A HISTORY OF SCIENCE

But scarcely less important than his recognition of disease as a natural phenomenon was the importance he attributed to prognosis.

Prognosis, in the sense of prophecy, was common before the time of Hippocrates. But prognosis, as he practised it and as we understand it to-day, is prophecy based on careful observation of the course of diseases–something more than superstitious conjecture.

Although Hippocratic medicine rested on the belief in natural causes, nevertheless, dogma and theory held an important place.

The humoral theory of disease was an all-important one, and so fully was this theory accepted that it influenced the science of medicine all through succeeding centuries. According to this celebrated theory there are four humors in the body– blood, phlegm, yellow bile, and black bile. When these humors are mixed in exact proportions they constitute health; but any deviations from these proportions produce disease. In treating diseases the aim of the physician was to discover which of these humors were out of proportion and to restore them to their natural equilibrium. It was in the methods employed in this restitution, rather than a disagreement about the humors themselves, that resulted in the various “schools” of medicine.

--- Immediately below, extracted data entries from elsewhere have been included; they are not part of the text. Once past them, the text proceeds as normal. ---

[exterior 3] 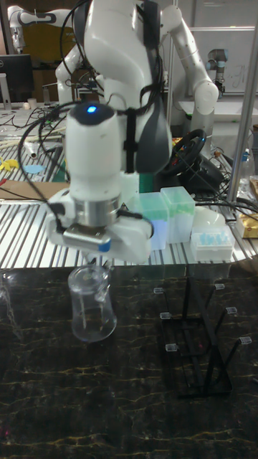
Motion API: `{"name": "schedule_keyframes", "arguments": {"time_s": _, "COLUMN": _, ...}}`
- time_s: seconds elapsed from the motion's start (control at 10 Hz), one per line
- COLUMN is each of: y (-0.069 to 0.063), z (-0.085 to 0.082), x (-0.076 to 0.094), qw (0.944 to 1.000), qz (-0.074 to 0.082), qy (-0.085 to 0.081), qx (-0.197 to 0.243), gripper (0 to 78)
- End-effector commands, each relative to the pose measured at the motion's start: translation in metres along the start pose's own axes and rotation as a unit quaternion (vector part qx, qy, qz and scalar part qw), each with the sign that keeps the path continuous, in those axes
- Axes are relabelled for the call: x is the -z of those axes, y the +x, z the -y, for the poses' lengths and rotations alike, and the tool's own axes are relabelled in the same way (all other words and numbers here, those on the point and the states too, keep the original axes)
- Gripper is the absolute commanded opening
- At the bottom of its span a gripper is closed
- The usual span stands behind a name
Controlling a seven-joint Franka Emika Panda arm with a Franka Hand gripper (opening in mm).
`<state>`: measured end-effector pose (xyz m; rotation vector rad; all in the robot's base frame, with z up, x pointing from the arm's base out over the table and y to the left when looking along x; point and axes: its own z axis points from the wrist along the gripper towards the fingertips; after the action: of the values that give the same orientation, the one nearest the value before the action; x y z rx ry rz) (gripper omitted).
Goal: Put the cup on the cup rack
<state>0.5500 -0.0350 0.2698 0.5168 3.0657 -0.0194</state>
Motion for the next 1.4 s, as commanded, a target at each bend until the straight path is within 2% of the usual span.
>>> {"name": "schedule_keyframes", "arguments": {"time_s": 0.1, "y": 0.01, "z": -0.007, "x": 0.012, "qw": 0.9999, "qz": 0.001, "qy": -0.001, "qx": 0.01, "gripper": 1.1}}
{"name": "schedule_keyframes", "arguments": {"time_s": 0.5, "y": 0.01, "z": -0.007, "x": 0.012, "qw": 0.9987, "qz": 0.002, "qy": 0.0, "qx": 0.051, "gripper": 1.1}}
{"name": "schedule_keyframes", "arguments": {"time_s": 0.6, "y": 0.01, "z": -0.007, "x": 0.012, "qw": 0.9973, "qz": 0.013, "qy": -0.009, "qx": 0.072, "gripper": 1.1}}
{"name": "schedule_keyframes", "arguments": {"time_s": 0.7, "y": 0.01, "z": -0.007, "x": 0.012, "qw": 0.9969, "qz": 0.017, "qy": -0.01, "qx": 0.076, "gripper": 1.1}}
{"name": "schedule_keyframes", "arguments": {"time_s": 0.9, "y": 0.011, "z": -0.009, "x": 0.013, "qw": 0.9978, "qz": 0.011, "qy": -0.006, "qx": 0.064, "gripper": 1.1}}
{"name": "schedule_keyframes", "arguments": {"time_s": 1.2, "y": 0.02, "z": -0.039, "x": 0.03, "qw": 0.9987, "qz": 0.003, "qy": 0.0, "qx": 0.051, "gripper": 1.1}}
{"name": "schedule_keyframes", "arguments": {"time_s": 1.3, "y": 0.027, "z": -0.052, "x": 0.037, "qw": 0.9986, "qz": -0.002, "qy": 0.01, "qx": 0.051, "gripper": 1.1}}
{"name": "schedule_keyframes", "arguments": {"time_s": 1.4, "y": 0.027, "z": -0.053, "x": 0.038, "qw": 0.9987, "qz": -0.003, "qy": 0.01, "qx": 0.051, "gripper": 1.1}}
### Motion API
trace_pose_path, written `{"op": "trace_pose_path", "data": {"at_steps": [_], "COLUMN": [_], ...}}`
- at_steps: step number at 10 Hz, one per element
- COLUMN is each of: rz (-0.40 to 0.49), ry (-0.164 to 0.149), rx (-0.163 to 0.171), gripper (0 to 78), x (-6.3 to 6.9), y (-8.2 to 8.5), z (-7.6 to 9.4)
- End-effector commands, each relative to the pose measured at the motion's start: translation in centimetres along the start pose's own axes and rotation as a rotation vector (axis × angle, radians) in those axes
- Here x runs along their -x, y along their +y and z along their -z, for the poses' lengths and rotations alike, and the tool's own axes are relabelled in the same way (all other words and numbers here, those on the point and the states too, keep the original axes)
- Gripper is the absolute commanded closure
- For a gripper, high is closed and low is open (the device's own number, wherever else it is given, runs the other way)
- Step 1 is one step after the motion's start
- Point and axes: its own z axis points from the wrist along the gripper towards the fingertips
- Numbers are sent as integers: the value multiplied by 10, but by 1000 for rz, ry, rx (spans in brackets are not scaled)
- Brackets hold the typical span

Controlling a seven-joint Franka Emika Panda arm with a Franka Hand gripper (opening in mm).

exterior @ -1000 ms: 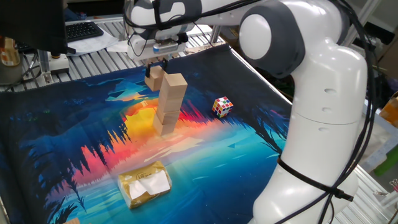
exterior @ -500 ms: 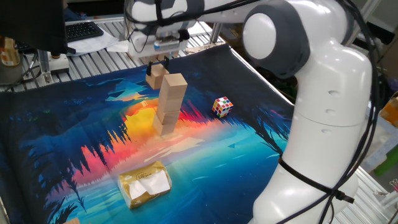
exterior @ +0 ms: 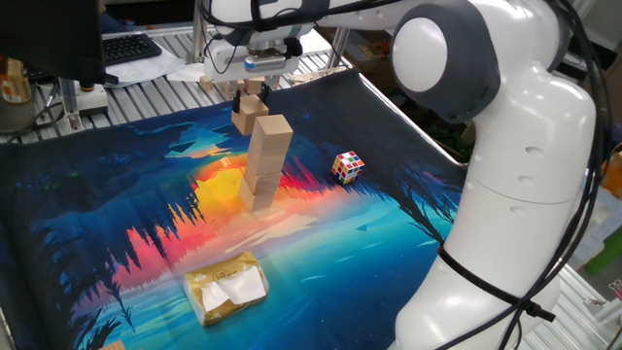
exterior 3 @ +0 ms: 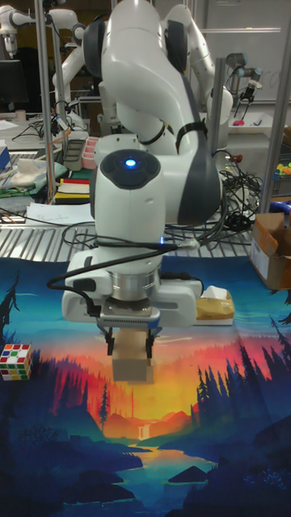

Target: Stack the blocks in a vertical line of five

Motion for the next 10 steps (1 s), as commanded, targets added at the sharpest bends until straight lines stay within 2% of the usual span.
{"op": "trace_pose_path", "data": {"at_steps": [1,10], "rz": [-4,-2], "ry": [-12,-7], "rx": [5,14], "gripper": [764,764], "x": [0,0], "y": [-4,-8], "z": [6,8]}}
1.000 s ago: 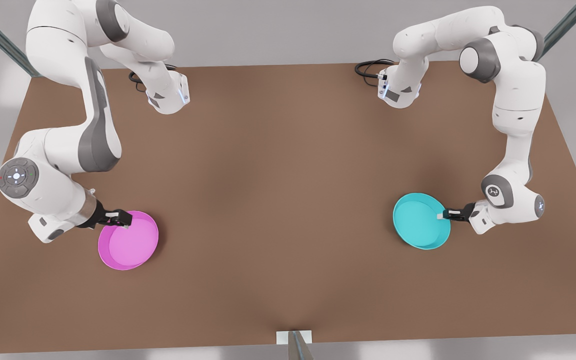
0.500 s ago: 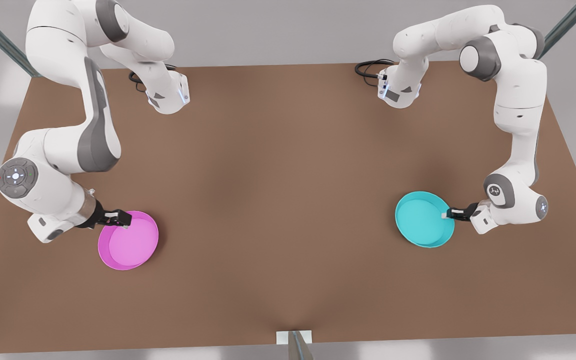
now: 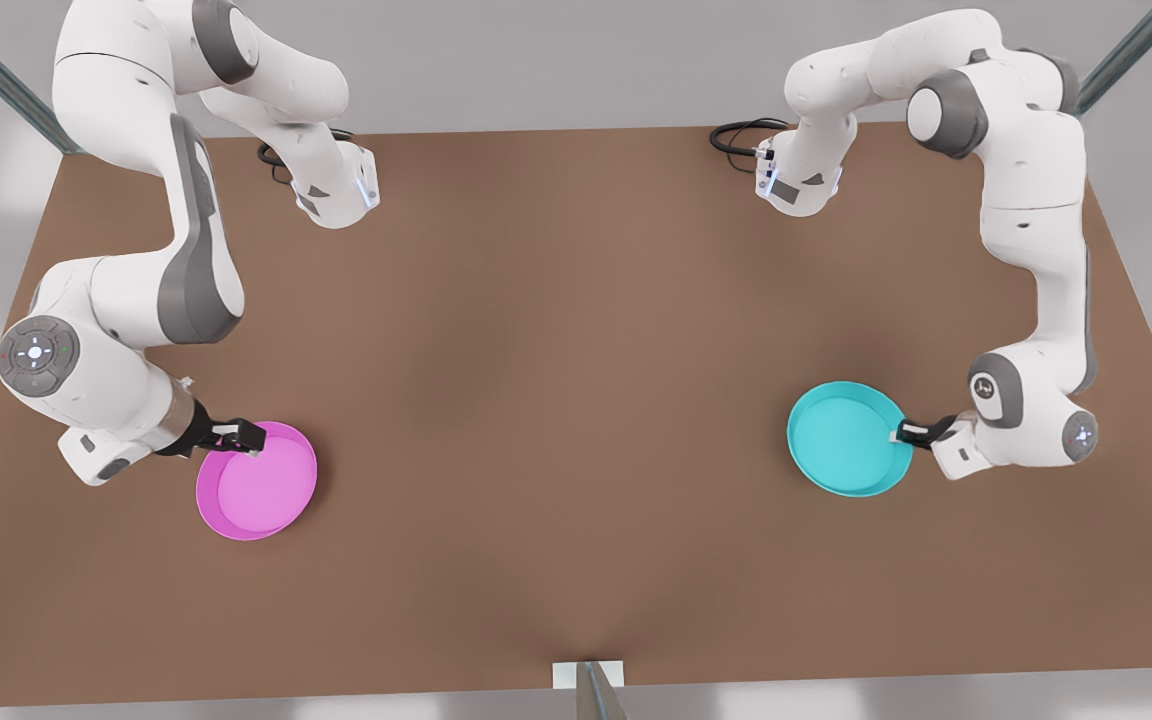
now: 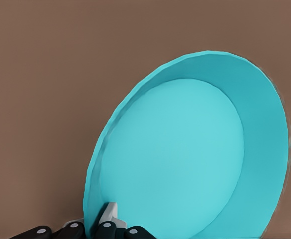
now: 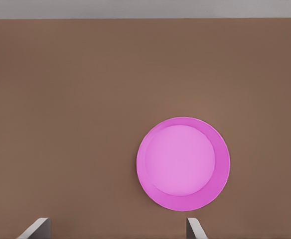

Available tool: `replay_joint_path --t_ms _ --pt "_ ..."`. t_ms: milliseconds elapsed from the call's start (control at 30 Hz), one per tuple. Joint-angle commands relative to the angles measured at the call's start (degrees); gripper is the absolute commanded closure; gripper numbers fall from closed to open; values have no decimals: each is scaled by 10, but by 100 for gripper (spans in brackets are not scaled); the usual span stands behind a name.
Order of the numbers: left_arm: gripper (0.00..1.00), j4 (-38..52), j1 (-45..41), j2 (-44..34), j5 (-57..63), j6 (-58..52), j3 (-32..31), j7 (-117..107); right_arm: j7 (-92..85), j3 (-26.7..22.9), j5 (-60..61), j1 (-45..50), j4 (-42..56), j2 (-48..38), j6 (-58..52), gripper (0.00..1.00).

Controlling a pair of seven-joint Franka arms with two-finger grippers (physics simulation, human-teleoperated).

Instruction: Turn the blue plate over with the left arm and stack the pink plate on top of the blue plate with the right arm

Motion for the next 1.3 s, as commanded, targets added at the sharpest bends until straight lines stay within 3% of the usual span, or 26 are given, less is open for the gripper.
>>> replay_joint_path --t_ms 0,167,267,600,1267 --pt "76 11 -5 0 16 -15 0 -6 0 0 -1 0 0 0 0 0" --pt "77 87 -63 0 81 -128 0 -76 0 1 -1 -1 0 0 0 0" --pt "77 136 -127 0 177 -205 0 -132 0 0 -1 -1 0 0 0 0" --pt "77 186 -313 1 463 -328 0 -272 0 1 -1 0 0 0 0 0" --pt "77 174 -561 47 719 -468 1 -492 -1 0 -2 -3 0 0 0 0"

In many ways the surgery of Hippocrates showed a better understanding of the structure of the organs than of their functions. Some of the surgical procedures as described by him are followed, with slight modifications, to-day. Many of his methods were entirely lost sight of until modern times, and one, the treatment of dislocation of the outer end of the collar-bone, was not revived until some time in the eighteenth century.

Hippocrates, it seems, like modern physicians, sometimes suffered from the ingratitude of his patients. “The physician visits a patient suffering from fever or a wound, and prescribes for him,”

he says; “on the next day, if the patient feels worse the blame is laid upon the physician; if, on the other hand, he feels better, nature is extolled, and the physician reaps no praise.”

The essence of this has been repeated in rhyme and prose by writers in every age and country, but the “father of medicine”

cautions physicians against allowing it to influence their attitude towards their profession.

VIII. POST-SOCRATIC SCIENCE AT ATHENS–PLATO, ARISTOTLE, AND

THEOPHRASTUS

Doubtless it has been noticed that our earlier scientists were as

far removed as possible from the limitations of specialism. In point of fact, in this early day, knowledge had not been classified as it came to be later on. The philosopher was, as his name implied, a lover of knowledge, and he did not find it beyond the reach of his capacity to apply himself to all departments of the field of human investigation. It is nothing strange to discover that Anaximander and the Pythagoreans and Anaxagoras have propounded theories regarding the structure of the cosmos, the origin and development of animals and man, and the nature of matter itself. Nowadays, so enormously involved has become the mass of mere facts regarding each of these departments of knowledge that no one man has the temerity to attempt to master them all. But it was different in those days of beginnings. Then the methods of observation were still crude, and it was quite the custom for a thinker of forceful personality to find an eager following among disciples who never thought of putting his theories to the test of experiment. The great lesson that true science in the last resort depends upon observation and measurement, upon compass and balance, had not yet been learned, though here and there a thinker like Anaxagoras had gained an inkling of it.

For the moment, indeed, there in Attica, which was now, thanks to that outburst of Periclean culture, the centre of the world’s civilization, the trend of thought was to take quite another direction. The very year which saw the birth of Democritus at Abdera, and of Hippocrates, marked also the birth, at Athens, of another remarkable man, whose influence it would scarcely be possible to over-estimate. This man was Socrates. The main facts of his history are familiar to every one. It will be recalled that Socrates spent his entire life in Athens, mingling everywhere with the populace; haranguing, so the tradition goes, every one who would listen; inculcating moral lessons, and finally incurring the disapprobation of at least a voting majority of his fellow-citizens. He gathered about him a company of remarkable men with Plato at their head, but this could not save him from the disapprobation of the multitudes, at whose hands he suffered death, legally administered after a public trial. The facts at command as to certain customs of the Greeks at this period make it possible to raise a question as to whether the alleged “corruption of youth,” with which Socrates was charged, may not have had a different implication from what posterity has preferred to ascribe to it. But this thought, almost shocking to the modern mind and seeming altogether sacrilegious to most students of Greek philosophy, need not here detain us; neither have we much concern in the present connection with any part of the teaching of the martyred philosopher. For the historian of metaphysics, Socrates marks an epoch, but for the historian of science he is a much less consequential figure.